Link

To start off, we have the following state variables in the specification (every state variable name has the type as the suffix in case it is a set/bag/list/record). Bags and lists (also called sequences) can have duplicate elements. Records are just a mapping from field names to values.

  1. data_blobs_list - the list of data blobs in the repository. Each data blob in the list is a record having -
    • data_blob_id - a blob ID (required so that any index entry can reference it)
    • content_ids_list - a list of content IDs (we represent only content IDs because the actual data is not relevant to the specification)
  2. index_blobs_list - the list of index blobs in the repository. Each index blob in the list is -
    • index_blob_id - a blob ID (required so that an index compaction entry can keep track of which index blobs have been deleted and which are to be deleted)
    • index_entries_list - a list of index entry records with each record having - the content id, the deleted flag, timestamp and the location of the content (just the data blob id is enough as the offset doesn’t matter to the specification i.e., if a data blob with the blob id exists, whatever be the offset, the content will be found. This is because the data blob either exists fully or not at all)
  3. snapshot_processes_bag - a bag of snapshot creation processes. Each snapshot creation process has -
    • status - if it is “in_progress”, “completed” or “deleted”. Note that we don’t separately have a state variable for snapshots. They are just represented by snapshot processes which have status “completed”. This is done just for syntactic simplicity of the specification.
    • content_ids_to_be_written_list - a list of content ids of contents that the snapshot process will write in the same order as this list and post which it can be marked complete.
    • pointer_to_next_content_to_pack - an integer represeting the next content id to be packed by the snapshot.
    • local_index_entries_set - a set populated from the point in time view of list of index blobs read at the start of snapshotting process (TriggerSnapshot step), later this is updated on every flush of index blob by the snapshot. Note that we use a set as the division and ordering of the content IDs in index blobs doens’t matter.
    • local_data_blob_record - has the same format as a data blob record (which was in data_blobs_list), only without the blob_id. A blob_\id is assigned by the step in which the local data blob is being flushed.
    • local_index_blob_list - a list of index entries representing the next index blob with contents that haven’t been flushed to the global list of index_blobs; once flushed, this will be reset to empty set.
    • start_timestamp - start time of the snapshot creation process.
  4. gc_processes_bag - a bag of GC processes.
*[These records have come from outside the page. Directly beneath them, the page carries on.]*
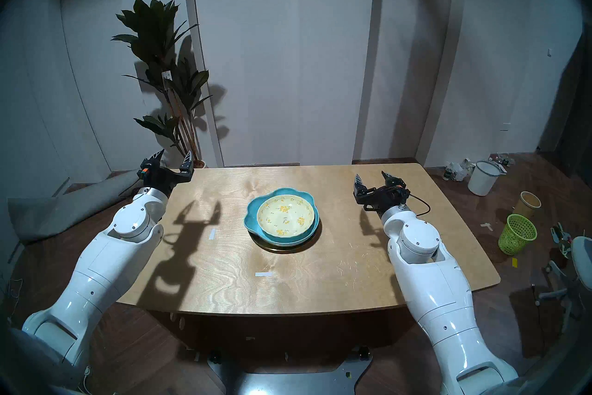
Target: Stack the plates into one stack
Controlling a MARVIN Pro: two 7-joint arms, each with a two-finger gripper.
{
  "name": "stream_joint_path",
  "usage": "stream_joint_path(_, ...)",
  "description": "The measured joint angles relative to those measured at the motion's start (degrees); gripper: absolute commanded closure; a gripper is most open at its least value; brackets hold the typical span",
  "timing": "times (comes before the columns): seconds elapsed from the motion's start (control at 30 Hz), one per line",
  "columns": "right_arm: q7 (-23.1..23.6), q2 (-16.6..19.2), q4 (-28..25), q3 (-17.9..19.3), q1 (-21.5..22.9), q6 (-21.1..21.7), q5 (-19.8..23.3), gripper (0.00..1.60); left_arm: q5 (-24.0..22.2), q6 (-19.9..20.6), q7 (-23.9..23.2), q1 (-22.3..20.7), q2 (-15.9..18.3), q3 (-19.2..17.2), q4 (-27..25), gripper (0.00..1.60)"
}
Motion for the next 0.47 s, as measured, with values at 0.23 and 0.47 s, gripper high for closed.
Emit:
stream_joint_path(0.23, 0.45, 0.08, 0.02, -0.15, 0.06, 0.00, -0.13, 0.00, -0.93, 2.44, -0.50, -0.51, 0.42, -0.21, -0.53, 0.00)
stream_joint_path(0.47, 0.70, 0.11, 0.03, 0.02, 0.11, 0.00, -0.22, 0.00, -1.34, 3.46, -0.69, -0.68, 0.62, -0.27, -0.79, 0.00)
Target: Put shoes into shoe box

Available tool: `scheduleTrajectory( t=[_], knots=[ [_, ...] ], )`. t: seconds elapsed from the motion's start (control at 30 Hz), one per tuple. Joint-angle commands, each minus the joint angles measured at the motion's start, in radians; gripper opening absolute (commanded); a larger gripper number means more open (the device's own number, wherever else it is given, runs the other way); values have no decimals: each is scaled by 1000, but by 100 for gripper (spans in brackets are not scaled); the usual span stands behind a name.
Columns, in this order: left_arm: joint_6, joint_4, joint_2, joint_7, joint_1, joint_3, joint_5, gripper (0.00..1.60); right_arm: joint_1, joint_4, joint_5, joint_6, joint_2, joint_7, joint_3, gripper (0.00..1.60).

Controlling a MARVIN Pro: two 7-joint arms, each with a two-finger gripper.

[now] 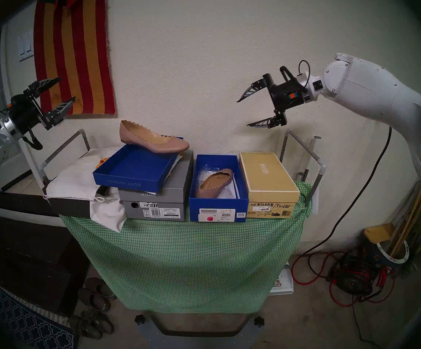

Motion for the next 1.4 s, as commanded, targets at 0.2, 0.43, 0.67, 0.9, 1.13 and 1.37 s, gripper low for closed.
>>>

Each GC process has -
    • local_snapshot_entries_bag - a bag representing point in time view of snapshots (i.e., completed snapshot processes) in the repository, populated when the GC process is triggered.
    • local_index_blob_list - a list of index entries representing the local index blob of deletion entries that can be flushed to global list of index blobs. Once flushed this will be reset to an empty list.
    • local_index_entries_set - a set populated from the point in time view of list of index blobs read at the start of GC process (TriggerGC step), later this is updated on every flush of index blob by the GC. Note that we use a set as the division and ordering of the content IDs in index blobs doens’t matter to snapshot creation processes
  5. data_blob_compaction_processes_bag - a bag of data blob compaction processes with each element having -
    • local_data_blob_ids_list - a point in time copy of the list of data blob IDs read when this process is triggered
    • local_index_entries_set - a set populated from the point in time view of list of index blobs read at the startup, later this is updated on every flush of index blob by the process. Note that we use a set as the division and ordering of the content IDs in index blobs doens’t matter.
    • local_data_blob_record - has the same format as a data blob, just without the blob_id. It represents the local data blob to which contents are packed waiting to be flushed in one go as a blob
    • local_index_blob_list - a list of index entries representing the local index blob which is flushed periodicially similar to as done in a snapshot process
    • current_blob_content_pointer - data blob compaction reads contents from data blobs in order and flushed new data and index blobs similar to snapshot creation. So, we need a pointer to denote which contents are already written either to the local data blob/ or flushed so that the step to write more contents knows where it left of earlier. The pointer will be a tuple of two values - the blob id in the local list of data blob IDs and the content id in the list of contents in that blob. A data blob in the repository is skipped from compaction if it has no contents which are dangling (i.e., not referenced by any index entry).
    • data_blobs_ids_to_be_deleted_set - a set of data blob IDs that have to be deleted once all merged data blobs have been written after a full sweep of the data blobs.
  6. index_blob_compaction_processes_bag - a bag of index blob compaction processes with each element having -
    • local_index_blobs_list - a point in time copy of the list of index blobs read when this process is triggered
    • index_blobs_ids_to_be_deleted_set - a set of index blob IDs that have to be deleted by this process.
    • new_index_written - a flag to indicate if the merged index has been written. If so, the process can go ahead to delete index blobs which were compacted.
    • local_index_blob_list - a list of index entries representing the merged index blob. Index compaction results in a single flush of one large index blob and so doesn’t need a pointer (as needed in data blob compaction process) to keep track of which index blobs it read and flushed as a new index blob so far from the local_index_blobs_list.
  7. logical_timestamp - a monotonically increasing counter starting from 1
  8. next_blob_id - a monotonically increasing counter which can be used by a snapshot/data blob compaction process to assign a blob id so that no two data blobs have the same blob id.
  9. next_index_id - a monotonically increasing counter which can be used by a snapshot/index blob compaction process to assign a blob id so that no two index blobs have the same blob id.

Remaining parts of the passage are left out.